In collaboration with the National Trust charity, London-based Twelve Architects has recently converted a Victorian cast iron and steel railway structure that characterises the Manchester skyline. The Castlefield Viaduct, this is its name, was once used to transport goods to and from the English city, but has remained inactive since the closure of the city’s central station in 1969.
The adaptive reuse project has been counted as a pilot project for its future permanent transformation, pending funding for more comprehensive work. The final project is divided into three zones, designed to “take visitors on a journey of discovery from the viaduct that is to the viaduct that could be”. The entrance to the sky park serves as a welcome area, equipped with a kiosk, seating and toilets. Here, a green wall is used to hide the park beyond, ensuring a grand reveal.

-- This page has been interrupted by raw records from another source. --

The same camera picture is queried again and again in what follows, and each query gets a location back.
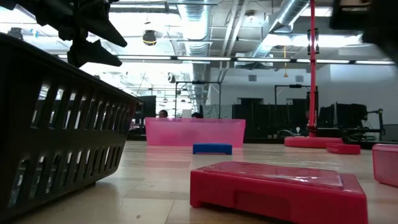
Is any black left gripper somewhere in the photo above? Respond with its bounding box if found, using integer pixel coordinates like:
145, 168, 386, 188
0, 0, 128, 68

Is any black background stand frame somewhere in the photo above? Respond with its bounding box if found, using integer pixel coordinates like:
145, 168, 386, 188
175, 80, 223, 119
274, 83, 312, 138

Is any pink translucent plastic tray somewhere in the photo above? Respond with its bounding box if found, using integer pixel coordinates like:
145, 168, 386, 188
144, 117, 246, 148

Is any blue plastic box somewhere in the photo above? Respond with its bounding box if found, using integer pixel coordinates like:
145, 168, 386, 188
192, 142, 233, 156

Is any yellow hanging cord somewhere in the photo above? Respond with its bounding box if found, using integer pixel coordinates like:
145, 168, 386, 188
282, 45, 289, 78

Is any black aluminium table frame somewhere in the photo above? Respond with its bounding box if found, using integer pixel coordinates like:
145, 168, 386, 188
127, 133, 398, 150

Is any black slotted plastic basket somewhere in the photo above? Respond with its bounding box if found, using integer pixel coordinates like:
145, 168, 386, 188
0, 32, 144, 222

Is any red box with grey window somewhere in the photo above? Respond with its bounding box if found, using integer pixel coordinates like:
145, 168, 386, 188
325, 142, 362, 156

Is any black background monitor pair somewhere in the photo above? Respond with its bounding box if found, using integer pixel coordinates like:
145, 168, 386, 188
318, 103, 369, 130

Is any silver ceiling duct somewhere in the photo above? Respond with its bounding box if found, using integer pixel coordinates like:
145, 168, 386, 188
177, 0, 215, 106
248, 0, 310, 60

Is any red desk lamp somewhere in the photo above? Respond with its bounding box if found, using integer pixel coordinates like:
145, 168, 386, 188
284, 0, 344, 149

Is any black ceiling speaker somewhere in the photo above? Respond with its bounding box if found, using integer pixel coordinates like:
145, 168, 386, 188
142, 29, 158, 47

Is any red plastic box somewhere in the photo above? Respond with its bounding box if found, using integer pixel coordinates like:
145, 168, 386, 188
190, 161, 370, 224
371, 143, 398, 189

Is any dark background partition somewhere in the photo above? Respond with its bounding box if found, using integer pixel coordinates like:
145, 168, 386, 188
232, 98, 308, 139

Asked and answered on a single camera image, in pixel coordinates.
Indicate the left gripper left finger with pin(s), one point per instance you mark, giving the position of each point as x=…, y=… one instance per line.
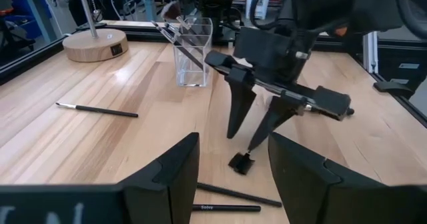
x=166, y=184

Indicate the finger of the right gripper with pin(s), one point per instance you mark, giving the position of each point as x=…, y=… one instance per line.
x=240, y=100
x=277, y=117

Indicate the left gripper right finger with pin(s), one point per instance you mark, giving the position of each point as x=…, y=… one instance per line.
x=310, y=190

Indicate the black fan brush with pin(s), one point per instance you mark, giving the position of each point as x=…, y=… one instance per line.
x=241, y=164

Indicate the black liner brush white print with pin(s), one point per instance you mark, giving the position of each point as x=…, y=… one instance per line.
x=227, y=208

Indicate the thin black brush silver ferrule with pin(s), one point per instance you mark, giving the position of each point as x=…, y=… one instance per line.
x=106, y=111
x=187, y=49
x=173, y=29

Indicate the small fluffy brush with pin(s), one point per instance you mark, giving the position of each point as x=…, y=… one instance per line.
x=171, y=10

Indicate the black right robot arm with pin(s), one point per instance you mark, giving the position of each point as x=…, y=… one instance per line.
x=367, y=4

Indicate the clear acrylic brush holder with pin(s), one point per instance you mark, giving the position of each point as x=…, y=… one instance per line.
x=191, y=74

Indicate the white plastic bin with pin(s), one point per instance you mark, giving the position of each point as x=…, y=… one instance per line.
x=258, y=4

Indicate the white shade wooden base lamp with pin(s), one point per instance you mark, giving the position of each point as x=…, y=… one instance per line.
x=93, y=45

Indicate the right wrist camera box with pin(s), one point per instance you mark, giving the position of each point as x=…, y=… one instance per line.
x=260, y=47

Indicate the black frame clamp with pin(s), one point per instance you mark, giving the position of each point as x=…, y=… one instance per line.
x=393, y=88

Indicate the aluminium extrusion post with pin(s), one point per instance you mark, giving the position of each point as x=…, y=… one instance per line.
x=370, y=50

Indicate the black aluminium table frame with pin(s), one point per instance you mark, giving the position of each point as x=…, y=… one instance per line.
x=20, y=64

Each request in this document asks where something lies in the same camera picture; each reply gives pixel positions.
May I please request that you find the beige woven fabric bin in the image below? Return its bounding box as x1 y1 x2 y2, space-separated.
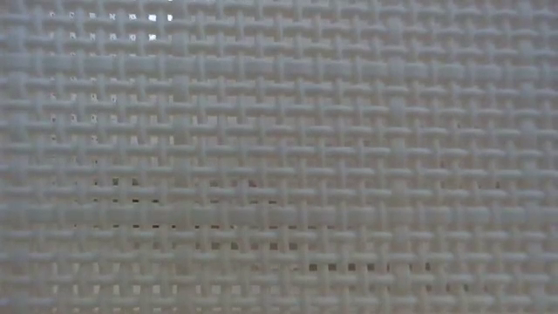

Beyond this point, visitors are welcomed into the second zone, where modifications to the viaduct are limited to keep the focus on its Victorian engineering. The third and final zone of the Castlefield Viaduct, however, is intended to demonstrate the structure’s potential and is filled with greenery and installations. Here, a mix of plants and shrubs have been potted in steel planters in a reddish hue reminiscent of Manchester’s industrial architecture.
London-based Studio Egret West recently designed what was the first new park in Manchester city centre in over 100 years, developed as part of a neighbourhood created by developer U+I, which also contains housing, shops, leisure and commercial facilities.